---------- GIVEN ENTRIES ----------
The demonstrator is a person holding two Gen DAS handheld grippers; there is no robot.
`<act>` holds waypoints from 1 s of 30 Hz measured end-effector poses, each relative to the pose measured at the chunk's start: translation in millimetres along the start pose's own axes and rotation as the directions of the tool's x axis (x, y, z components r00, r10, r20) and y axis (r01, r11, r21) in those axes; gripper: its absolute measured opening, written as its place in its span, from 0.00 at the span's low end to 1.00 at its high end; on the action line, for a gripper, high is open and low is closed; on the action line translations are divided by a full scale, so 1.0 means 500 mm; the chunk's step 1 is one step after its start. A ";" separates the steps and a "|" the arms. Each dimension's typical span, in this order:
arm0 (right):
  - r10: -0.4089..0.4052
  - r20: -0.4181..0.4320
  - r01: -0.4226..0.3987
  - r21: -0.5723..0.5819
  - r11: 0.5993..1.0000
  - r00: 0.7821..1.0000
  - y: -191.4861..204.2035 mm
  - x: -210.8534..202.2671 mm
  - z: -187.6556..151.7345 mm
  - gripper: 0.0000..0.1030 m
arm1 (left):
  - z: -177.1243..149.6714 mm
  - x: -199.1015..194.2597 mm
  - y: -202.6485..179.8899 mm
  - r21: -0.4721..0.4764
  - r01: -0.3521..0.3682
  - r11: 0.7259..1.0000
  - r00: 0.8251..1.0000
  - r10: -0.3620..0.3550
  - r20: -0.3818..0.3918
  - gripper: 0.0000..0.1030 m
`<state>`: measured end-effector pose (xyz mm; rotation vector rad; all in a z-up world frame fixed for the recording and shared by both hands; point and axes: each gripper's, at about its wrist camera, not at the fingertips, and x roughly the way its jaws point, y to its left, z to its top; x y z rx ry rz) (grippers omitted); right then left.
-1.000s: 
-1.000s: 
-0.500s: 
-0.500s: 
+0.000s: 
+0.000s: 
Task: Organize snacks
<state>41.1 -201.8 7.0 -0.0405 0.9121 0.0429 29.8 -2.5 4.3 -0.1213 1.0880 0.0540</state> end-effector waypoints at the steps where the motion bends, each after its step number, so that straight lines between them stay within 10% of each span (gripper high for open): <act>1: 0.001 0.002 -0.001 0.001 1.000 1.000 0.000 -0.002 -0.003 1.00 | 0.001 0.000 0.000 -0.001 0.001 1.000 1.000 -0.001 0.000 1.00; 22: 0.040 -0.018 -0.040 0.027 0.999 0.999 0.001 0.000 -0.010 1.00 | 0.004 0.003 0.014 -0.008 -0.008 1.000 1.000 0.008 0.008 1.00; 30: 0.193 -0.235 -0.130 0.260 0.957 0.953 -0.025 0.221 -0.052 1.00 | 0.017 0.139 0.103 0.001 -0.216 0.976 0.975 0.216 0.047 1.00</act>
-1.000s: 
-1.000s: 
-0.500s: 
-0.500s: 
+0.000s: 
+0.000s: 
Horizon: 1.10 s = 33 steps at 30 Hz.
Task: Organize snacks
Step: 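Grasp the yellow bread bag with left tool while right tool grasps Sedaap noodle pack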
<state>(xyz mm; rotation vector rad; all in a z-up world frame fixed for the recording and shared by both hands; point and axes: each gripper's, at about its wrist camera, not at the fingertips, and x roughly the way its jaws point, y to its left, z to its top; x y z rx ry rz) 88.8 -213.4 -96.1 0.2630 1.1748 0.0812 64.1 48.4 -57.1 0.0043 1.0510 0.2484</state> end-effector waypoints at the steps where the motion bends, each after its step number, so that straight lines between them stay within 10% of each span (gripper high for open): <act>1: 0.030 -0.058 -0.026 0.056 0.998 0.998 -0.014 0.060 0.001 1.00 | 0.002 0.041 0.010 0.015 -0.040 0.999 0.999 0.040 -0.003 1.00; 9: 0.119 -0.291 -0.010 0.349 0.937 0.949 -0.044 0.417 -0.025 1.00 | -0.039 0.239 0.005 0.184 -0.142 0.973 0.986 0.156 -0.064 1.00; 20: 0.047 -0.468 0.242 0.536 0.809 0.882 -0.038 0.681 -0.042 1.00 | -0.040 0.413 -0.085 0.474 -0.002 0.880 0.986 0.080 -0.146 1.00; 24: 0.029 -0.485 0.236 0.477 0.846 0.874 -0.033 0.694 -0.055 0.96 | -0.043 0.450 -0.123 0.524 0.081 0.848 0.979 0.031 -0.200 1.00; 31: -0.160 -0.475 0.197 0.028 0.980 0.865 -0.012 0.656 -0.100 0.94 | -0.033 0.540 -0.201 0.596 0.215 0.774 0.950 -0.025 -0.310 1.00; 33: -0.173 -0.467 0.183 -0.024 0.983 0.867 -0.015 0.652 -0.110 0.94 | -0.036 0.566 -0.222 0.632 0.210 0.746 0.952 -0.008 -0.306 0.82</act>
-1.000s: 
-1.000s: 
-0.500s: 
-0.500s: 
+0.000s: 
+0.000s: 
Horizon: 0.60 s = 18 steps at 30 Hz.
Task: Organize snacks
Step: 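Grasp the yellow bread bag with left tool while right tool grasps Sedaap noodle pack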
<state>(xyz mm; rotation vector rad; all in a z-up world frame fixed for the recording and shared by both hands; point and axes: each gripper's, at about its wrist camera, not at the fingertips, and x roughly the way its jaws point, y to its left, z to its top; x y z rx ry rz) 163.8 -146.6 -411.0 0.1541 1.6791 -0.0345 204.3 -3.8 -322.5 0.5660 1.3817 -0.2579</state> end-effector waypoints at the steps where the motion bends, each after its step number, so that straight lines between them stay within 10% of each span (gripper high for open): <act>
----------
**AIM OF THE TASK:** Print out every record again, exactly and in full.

**TASK SOLUTION:**
The demonstrator is a person holding two Gen DAS handheld grippers; there is no robot.
`<act>` holds waypoints from 1 s of 30 Hz measured end-effector poses, each relative to the pose measured at the chunk's start: translation in millimetres along the start pose's own axes and rotation as the directions of the tool's x axis (x, y, z components r00, r10, r20) and y axis (r01, r11, r21) in those axes; gripper: its absolute measured opening, written as its place in its span, from 0.00 at the span's low end to 1.00 at its high end; on the action line, for a gripper, high is open and low is closed; on the action line translations are divided by a full scale, so 1.0 means 500 mm; the chunk's step 1 is one step after its start. A ";" separates the steps and a "|" the arms. Each dimension's typical span, in this order:
arm0 (right):
  - r10: -0.4089..0.4052
  - r20: -0.4181..0.4320
  - r01: -0.4226..0.3987
  - r21: -0.5723..0.5819
  - r11: 0.5993..1.0000
  - r00: 0.7821..1.0000
  - y: -191.4861..204.2035 mm
  - x: -210.8534..202.2671 mm
  - z: -187.6556..151.7345 mm
  - gripper: 0.0000..0.1030 m
arm1 (left):
  - z: -177.1243..149.6714 mm
  - x: -199.1015..194.2597 mm
  - y: -202.6485..179.8899 mm
  - r21: -0.4721..0.4764
  - r01: -0.3521..0.3682
  - r11: 0.7259..1.0000
  - r00: 0.8251..1.0000
  - r10: -0.3620..0.3550
  - r20: -0.3818..0.3918
  - gripper: 0.0000..0.1030 m
`<state>`: measured end-effector pose (xyz mm; rotation vector rad; all in a z-up world frame fixed for the recording and shared by both hands; point and axes: each gripper's, at about its wrist camera, not at the fingertips, and x roughly the way its jaws point, y to its left, z to its top; x y z rx ry rz) (grippers omitted); right then left.
-1.000s: 
-1.000s: 
-0.500s: 
-0.500s: 
+0.000s: 
+0.000s: 
Task: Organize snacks
<state>41.1 -201.8 7.0 -0.0405 0.9121 0.0429 29.8 -2.5 4.3 -0.1213 1.0880 0.0540</state> end-effector waypoints at the steps where the motion bends, each after its step number, so that straight lines between them stay within 10% of each span (gripper high for open): <act>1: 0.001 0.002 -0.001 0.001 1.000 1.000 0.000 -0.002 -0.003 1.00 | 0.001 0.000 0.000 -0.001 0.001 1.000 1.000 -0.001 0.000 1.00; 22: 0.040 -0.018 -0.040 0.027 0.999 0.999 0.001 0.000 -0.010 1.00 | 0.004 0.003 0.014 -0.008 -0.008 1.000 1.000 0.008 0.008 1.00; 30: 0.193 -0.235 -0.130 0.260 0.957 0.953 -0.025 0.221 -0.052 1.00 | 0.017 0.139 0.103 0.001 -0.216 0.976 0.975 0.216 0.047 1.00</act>
-1.000s: 
-1.000s: 
-0.500s: 
-0.500s: 
+0.000s: 
+0.000s: 
Horizon: 1.10 s = 33 steps at 30 Hz.
Task: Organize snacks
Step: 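Grasp the yellow bread bag with left tool while right tool grasps Sedaap noodle pack
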<state>(xyz mm; rotation vector rad; all in a z-up world frame fixed for the recording and shared by both hands; point and axes: each gripper's, at about its wrist camera, not at the fingertips, and x roughly the way its jaws point, y to its left, z to its top; x y z rx ry rz) 88.8 -213.4 -96.1 0.2630 1.1748 0.0812 64.1 48.4 -57.1 0.0043 1.0510 0.2484</state> end-effector waypoints at the steps where the motion bends, each after its step number, so that straight lines between them stay within 10% of each span (gripper high for open): <act>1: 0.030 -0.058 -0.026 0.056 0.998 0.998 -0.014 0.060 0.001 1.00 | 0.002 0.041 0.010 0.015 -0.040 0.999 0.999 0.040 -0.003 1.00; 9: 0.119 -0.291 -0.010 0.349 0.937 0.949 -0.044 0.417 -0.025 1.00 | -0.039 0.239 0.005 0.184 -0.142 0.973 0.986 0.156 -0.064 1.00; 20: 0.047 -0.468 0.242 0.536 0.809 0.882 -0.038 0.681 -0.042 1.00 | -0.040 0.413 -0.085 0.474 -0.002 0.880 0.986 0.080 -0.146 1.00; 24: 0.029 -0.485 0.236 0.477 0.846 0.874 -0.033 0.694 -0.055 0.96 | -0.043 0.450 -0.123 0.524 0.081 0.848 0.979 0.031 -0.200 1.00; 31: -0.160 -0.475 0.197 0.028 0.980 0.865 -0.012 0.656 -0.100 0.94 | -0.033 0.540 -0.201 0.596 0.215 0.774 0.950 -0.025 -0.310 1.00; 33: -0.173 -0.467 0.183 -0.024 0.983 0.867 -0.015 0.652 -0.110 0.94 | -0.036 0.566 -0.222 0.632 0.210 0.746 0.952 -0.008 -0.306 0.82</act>
-1.000s: 
-1.000s: 
-0.500s: 
-0.500s: 
+0.000s: 
+0.000s: 
Horizon: 0.60 s = 18 steps at 30 Hz.
Task: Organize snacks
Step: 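Grasp the yellow bread bag with left tool while right tool grasps Sedaap noodle pack
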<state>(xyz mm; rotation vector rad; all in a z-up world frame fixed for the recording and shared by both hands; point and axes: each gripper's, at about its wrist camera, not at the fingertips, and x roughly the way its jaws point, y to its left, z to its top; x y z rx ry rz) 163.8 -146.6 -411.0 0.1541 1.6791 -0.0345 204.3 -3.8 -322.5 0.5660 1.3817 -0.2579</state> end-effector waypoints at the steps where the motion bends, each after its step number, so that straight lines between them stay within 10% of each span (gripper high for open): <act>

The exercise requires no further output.